Records from a data collection –

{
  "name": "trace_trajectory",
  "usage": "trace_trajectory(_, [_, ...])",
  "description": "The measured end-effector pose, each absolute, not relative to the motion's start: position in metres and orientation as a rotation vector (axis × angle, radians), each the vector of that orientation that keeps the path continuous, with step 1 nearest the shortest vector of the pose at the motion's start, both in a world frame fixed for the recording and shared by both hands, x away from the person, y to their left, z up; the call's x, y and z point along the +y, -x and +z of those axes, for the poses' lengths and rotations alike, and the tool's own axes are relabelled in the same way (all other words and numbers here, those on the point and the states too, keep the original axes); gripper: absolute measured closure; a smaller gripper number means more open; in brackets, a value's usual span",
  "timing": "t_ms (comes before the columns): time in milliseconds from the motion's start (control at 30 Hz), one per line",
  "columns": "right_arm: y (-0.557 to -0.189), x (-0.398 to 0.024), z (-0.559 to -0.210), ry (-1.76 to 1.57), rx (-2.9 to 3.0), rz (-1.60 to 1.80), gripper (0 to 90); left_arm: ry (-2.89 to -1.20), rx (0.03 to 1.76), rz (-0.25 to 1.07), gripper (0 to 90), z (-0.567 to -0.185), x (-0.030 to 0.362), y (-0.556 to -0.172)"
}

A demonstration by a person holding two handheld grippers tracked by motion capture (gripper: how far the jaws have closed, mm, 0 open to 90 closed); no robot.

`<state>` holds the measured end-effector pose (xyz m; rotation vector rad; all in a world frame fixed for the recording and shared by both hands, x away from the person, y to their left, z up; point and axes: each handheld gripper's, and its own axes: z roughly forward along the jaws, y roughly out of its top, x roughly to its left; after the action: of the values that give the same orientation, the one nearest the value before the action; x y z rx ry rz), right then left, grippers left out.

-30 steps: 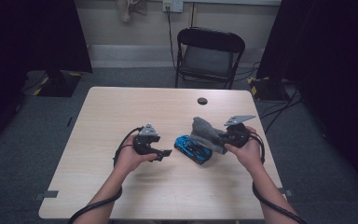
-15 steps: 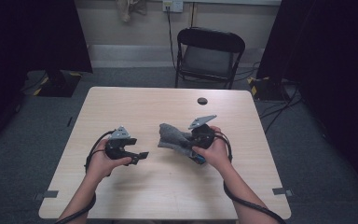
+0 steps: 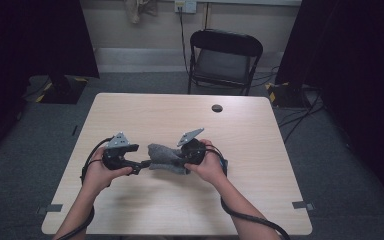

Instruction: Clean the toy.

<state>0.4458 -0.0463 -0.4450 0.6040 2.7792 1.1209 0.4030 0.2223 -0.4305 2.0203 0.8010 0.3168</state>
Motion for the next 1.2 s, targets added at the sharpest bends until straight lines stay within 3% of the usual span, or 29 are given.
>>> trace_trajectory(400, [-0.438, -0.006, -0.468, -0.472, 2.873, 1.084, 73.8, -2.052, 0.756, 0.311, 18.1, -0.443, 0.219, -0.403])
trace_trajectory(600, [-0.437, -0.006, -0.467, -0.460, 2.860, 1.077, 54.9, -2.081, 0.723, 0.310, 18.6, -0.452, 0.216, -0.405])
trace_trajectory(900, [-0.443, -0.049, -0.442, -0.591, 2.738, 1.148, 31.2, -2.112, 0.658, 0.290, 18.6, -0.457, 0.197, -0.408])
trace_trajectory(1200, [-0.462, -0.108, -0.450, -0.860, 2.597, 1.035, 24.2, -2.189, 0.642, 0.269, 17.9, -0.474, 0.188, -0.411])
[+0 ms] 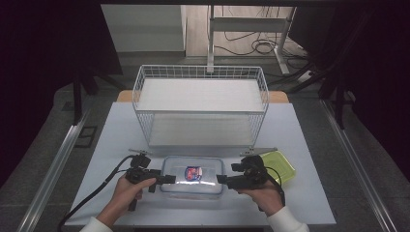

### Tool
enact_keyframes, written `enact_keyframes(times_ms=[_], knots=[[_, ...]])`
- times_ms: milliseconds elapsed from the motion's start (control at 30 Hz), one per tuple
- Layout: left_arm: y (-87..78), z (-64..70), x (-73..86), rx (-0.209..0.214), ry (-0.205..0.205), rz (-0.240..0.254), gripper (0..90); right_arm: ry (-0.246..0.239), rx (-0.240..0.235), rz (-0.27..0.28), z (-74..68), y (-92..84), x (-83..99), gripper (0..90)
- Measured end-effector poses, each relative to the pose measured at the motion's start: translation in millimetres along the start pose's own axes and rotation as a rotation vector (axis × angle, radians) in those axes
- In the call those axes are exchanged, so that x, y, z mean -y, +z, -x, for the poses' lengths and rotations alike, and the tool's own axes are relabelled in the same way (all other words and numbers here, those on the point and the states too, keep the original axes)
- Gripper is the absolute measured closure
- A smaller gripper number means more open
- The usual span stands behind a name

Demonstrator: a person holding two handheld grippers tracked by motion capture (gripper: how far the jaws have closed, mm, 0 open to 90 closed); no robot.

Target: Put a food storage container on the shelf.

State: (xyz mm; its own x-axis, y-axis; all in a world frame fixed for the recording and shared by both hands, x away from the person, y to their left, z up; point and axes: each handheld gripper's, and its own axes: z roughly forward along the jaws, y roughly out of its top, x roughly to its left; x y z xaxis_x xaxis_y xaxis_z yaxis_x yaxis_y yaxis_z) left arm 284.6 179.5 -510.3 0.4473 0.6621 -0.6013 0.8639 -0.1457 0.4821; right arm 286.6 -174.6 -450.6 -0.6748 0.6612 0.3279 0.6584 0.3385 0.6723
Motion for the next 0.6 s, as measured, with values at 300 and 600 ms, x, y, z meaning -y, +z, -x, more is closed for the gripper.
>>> enact_keyframes(times_ms=[300,600], knots=[[-1.6,-1.4,0.3,0.044,-0.021,0.0,23.9,0.09,-0.04,-0.034,1.6,11.4,-0.5,20.8],[-2.8,-2.8,1.2,0.05,-0.028,0.009,26.0,0.216,-0.07,-0.08,7.2,21.2,4.4,23.1]])
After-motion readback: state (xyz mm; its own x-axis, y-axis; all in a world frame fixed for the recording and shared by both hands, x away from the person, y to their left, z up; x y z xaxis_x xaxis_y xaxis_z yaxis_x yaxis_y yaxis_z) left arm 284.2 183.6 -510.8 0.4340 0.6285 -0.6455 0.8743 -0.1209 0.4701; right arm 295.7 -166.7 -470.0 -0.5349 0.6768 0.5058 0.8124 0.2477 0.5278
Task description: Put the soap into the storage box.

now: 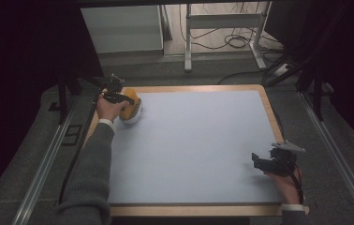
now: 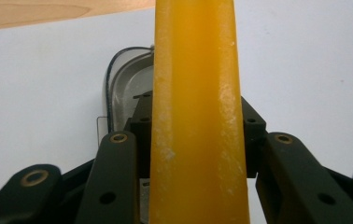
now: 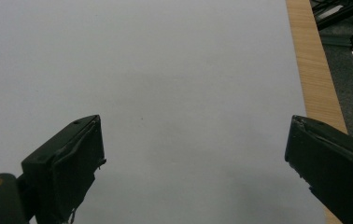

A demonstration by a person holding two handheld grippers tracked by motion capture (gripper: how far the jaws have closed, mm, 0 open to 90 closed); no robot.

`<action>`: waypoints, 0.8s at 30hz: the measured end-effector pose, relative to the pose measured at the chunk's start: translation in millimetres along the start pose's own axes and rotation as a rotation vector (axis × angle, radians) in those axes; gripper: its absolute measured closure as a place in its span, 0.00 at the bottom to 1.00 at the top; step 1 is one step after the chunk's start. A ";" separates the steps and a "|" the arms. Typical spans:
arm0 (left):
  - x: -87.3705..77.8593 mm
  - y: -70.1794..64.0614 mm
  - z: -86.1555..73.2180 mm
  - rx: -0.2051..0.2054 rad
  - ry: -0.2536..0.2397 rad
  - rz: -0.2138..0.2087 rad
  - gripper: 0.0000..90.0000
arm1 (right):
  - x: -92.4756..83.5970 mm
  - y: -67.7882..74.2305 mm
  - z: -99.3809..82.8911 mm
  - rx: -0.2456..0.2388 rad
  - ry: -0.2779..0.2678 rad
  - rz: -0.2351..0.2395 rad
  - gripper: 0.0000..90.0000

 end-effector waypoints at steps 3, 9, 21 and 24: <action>3.3 -0.1 -2.4 -0.008 0.001 -0.001 0.68 | 0.1 0.4 0.3 -0.003 -0.002 0.000 0.05; 2.7 -0.5 -1.0 -0.016 -0.020 -0.005 0.62 | 0.1 1.0 0.0 -0.003 -0.002 0.001 0.05; -17.8 -4.0 5.1 -0.009 -0.062 -0.013 0.24 | 0.1 2.9 0.4 -0.010 -0.002 0.005 0.05; -26.2 -5.5 6.4 0.002 -0.082 -0.022 0.22 | -0.1 3.8 0.8 -0.011 -0.003 0.004 0.05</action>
Point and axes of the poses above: each handheld gripper's, and its own axes: x roughly forward along the jaws, z roughly out of its top, y roughly to its left, the point moved 4 cm from there along x, roughly forward along the jaws, and after that the axes turned 15 degrees about -y, right-handed, at the moved point
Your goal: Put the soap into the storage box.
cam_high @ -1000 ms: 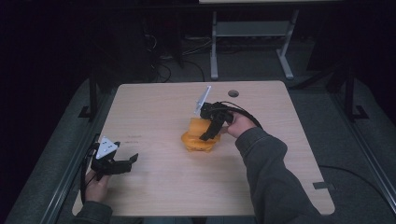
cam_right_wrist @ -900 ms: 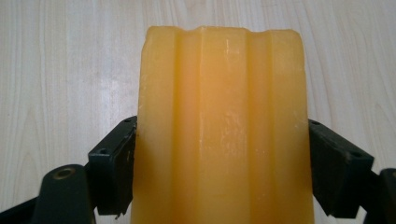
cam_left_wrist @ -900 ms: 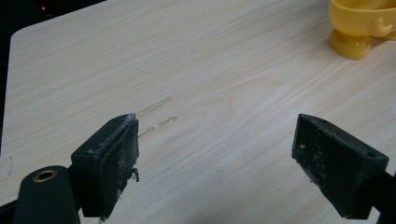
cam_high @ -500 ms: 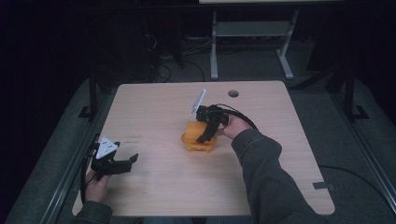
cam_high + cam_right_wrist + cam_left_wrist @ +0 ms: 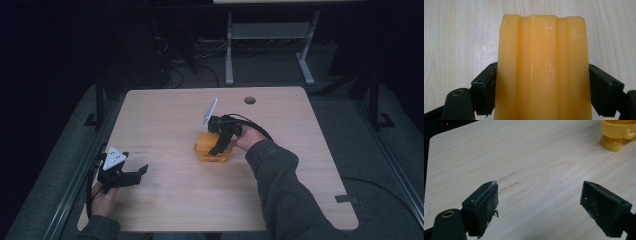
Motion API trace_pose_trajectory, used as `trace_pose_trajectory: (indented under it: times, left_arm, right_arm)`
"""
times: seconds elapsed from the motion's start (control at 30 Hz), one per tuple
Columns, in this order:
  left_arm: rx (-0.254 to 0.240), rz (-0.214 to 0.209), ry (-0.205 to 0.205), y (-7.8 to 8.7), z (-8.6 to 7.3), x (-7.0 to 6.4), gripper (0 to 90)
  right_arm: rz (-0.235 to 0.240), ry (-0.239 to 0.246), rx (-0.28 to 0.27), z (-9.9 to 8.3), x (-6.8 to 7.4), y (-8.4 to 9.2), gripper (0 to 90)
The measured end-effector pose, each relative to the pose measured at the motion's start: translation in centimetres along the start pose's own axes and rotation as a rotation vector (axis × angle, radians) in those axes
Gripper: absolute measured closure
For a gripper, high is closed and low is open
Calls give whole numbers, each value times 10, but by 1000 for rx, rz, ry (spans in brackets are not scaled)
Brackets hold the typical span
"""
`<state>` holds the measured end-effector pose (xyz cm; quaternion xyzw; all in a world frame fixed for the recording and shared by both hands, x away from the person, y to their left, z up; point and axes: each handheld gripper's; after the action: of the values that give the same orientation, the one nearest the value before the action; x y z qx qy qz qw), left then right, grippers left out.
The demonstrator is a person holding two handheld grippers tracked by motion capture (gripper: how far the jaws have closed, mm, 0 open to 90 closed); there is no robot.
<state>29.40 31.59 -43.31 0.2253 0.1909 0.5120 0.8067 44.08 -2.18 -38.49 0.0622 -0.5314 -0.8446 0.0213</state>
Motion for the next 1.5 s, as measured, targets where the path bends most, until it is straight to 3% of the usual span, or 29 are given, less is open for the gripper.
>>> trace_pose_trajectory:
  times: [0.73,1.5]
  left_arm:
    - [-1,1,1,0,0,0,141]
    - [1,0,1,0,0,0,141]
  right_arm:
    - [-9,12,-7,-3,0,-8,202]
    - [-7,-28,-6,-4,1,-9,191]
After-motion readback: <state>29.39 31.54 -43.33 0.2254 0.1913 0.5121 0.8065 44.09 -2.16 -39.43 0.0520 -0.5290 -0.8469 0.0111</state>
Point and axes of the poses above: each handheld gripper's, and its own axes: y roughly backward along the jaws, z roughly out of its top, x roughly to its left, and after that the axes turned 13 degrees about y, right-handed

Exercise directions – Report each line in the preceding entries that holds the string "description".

Expected answer –
  "description": "The measured end-effector pose, each absolute, not relative to the motion's start: position in metres and orientation as a rotation vector (axis × angle, radians), each the vector of that orientation that keeps the path continuous, with step 1 nearest the shortest vector of the pose at the motion's start, both in a world frame fixed for the recording and shared by both hands, x away from the person, y to their left, z up; the call's x, y and z point along the +y, -x and +z of those axes, for the poses' lengths and rotations alike, and the tool's own axes are relabelled in the same way (all other words and numbers here, those on the point and the states too, keep the original axes); gripper: absolute measured closure; a smaller gripper number means more open; in brackets, a value's usual span",
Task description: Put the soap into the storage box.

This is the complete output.